Another key part of sleeping well is creating a sleep-friendly bedroom environment. Keep reading for tips on setting the stage for a restful night.
How to create a good sleep environment
If your bedroom is noisy, bright, or too hot or too cold, it can affect your ability to sleep soundly. These practices can help you create a soothing, relaxing setting that puts sleep within easier reach:
- Stay cool. Since our body's temperature naturally drops as we drift off to sleep, maintaining a bedroom temp of 60-70 degrees supports the falling-asleep process.
- Minimize noise. A quiet bedroom makes it easier to fall asleep—and can prevent you from waking during the night. Turn off the TV or radio when you're ready to turn in. If you have noisy housemates or neighbors, consider wearing earplugs to bed or using a white noise machine to drown out external sounds.
- Block out excess light. A dark room is best for deep sleep. Room-darkening curtains or shades will help filter out streetlights, car headlights, and other types of light that can illuminate your bedroom. Install a soft nightlight (or keep a flashlight by your bed) so that you can safely navigate the room if you have to get up at night.
- Keep your room tidy. Boxes on the floor, clothes piled in baskets, and other types of clutter can increase stress and pose a safety hazard. Make it a priority to keep your bedroom neat and organized.

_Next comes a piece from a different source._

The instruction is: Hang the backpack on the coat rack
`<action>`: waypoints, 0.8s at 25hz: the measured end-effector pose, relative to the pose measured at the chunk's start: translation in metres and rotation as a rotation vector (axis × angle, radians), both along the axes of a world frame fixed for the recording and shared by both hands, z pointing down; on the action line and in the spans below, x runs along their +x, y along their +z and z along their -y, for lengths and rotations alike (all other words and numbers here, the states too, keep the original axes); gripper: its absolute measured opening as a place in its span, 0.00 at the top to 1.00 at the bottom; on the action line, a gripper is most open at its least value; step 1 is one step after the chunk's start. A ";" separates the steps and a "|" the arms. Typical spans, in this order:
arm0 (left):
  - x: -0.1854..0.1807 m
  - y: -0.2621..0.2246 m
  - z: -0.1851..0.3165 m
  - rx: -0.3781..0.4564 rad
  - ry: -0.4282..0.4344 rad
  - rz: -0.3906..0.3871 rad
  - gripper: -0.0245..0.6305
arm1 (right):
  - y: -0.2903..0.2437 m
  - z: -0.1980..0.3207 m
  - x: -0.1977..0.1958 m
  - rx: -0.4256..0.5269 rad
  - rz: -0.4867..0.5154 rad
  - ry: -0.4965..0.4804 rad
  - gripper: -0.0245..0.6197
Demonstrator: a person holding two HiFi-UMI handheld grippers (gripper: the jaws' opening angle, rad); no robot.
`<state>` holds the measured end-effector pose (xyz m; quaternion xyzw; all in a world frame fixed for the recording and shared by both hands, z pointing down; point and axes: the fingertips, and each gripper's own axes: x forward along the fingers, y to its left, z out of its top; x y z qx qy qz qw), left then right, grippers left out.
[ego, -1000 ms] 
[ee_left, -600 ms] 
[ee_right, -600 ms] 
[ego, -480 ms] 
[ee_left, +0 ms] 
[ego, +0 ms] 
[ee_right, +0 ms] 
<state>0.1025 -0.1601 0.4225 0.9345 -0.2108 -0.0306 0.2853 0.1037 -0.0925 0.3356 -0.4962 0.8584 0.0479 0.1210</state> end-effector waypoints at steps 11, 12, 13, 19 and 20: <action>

Say “good night” to sleeplessness
Lack of sleep and aging don’t have to go together. Try the better-sleep tips in this article for two to three weeks. If you don’t see improvement, talk to your health care provider about other options. Improving your sleep can make a dramatic difference in your waking hours—and it’s a goal worth pursuing.
Frequently asked questions
What is the best treatment for insomnia in older adults?
The first step in treating insomnia is seeing your doctor. If they determine you have insomnia, your provider may recommend lifestyle changes or cognitive behavioral therapy (CBT). In severe cases, they may approve short-term use of over-the-counter or prescription sleep medications.
Why do older adults have trouble sleeping at night?
There are many reasons for older adults not sleeping at night. These range from physical conditions like sleep apnea to poor sleep habits (e.g., drinking caffeinated beverages in the late afternoon).
How can I sleep better at night naturally?
Natural sleep remedies for older adults include sticking to a strict sleep schedule, avoiding screens an hour before bed, and keeping your bedroom cool and dark. Beverages like chamomile tea, warm milk, and tart cherry juice have been found to help patients who experience trouble sleeping. Your doctor may also suggest trying an over-the-counter melatonin supplement.